Prompt:
Transcribe the entire listing exactly.

Data excerpt:
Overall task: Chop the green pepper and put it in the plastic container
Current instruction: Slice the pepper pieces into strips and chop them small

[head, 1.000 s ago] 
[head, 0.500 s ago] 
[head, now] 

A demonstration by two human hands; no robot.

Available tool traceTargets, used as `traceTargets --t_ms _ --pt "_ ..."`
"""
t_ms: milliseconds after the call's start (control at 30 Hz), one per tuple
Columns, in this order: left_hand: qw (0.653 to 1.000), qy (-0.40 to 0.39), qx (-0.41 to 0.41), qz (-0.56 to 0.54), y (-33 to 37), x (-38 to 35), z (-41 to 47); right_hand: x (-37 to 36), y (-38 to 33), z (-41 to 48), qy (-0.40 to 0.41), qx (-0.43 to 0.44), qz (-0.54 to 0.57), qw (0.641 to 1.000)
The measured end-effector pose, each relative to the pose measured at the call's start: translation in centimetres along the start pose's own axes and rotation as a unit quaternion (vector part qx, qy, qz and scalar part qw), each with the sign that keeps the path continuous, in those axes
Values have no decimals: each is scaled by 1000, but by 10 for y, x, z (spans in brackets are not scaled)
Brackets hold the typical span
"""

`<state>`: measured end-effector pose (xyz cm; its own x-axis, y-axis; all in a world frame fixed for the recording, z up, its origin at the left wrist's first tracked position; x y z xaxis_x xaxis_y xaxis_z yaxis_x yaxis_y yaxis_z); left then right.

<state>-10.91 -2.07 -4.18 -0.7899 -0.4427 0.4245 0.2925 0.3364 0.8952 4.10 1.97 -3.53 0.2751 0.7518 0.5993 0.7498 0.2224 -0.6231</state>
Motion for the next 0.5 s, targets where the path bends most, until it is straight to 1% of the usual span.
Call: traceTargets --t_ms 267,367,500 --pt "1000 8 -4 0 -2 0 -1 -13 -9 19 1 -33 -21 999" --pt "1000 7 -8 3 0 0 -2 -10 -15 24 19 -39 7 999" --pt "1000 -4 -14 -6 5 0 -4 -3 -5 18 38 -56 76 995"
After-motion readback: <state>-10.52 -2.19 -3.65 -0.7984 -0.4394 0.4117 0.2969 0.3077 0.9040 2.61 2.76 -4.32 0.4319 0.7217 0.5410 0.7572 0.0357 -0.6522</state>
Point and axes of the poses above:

Worked solution:
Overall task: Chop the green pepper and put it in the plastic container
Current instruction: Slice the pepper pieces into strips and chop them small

[head, 1.000 s ago] 
[head, 0.500 s ago] 
[head, now] 

A demonstration by two human hands; no robot.

Available tool traceTargets, used as `traceTargets --t_ms _ --pt "_ ..."`
"""
t_ms: milliseconds after the call's start (control at 30 Hz), one per tuple
Columns, in this order: left_hand: qw (0.653 to 1.000), qy (-0.40 to 0.39), qx (-0.41 to 0.41), qz (-0.56 to 0.54), y (-33 to 37), x (-38 to 35), z (-41 to 47); right_hand: x (-37 to 36), y (-38 to 33), z (-41 to 48), qy (-0.40 to 0.41), qx (-0.43 to 0.44), qz (-0.54 to 0.57), qw (0.641 to 1.000)
The measured end-effector pose, each relative to the pose measured at the call's start: translation in centimetres along the start pose's own axes and rotation as a unit quaternion (vector part qx, qy, qz and scalar part qw), each with the sign that keeps the path continuous, in those axes
Values have no decimals: each is scaled by 1000, but by 10 for y, x, z (spans in brackets are not scaled)
Brackets hold the typical span
"""

`<state>`: measured end-effector pose (xyz cm; its own x-axis, y-axis; all in a world frame fixed for the recording, z up, its origin at the left wrist's first tracked position; x y z xaxis_x xaxis_y xaxis_z yaxis_x yaxis_y yaxis_z); left then right.

<state>-10.91 -2.07 -4.18 -0.7899 -0.4427 0.4245 0.2925 0.3364 0.8952 4.10 1.97 -3.53 0.2751 0.7518 0.5993 0.7498 0.2224 -0.6231</state>
Motion for the next 0.5 s, targets where the path bends most, until it is straight to 1% of the usual span.
Call: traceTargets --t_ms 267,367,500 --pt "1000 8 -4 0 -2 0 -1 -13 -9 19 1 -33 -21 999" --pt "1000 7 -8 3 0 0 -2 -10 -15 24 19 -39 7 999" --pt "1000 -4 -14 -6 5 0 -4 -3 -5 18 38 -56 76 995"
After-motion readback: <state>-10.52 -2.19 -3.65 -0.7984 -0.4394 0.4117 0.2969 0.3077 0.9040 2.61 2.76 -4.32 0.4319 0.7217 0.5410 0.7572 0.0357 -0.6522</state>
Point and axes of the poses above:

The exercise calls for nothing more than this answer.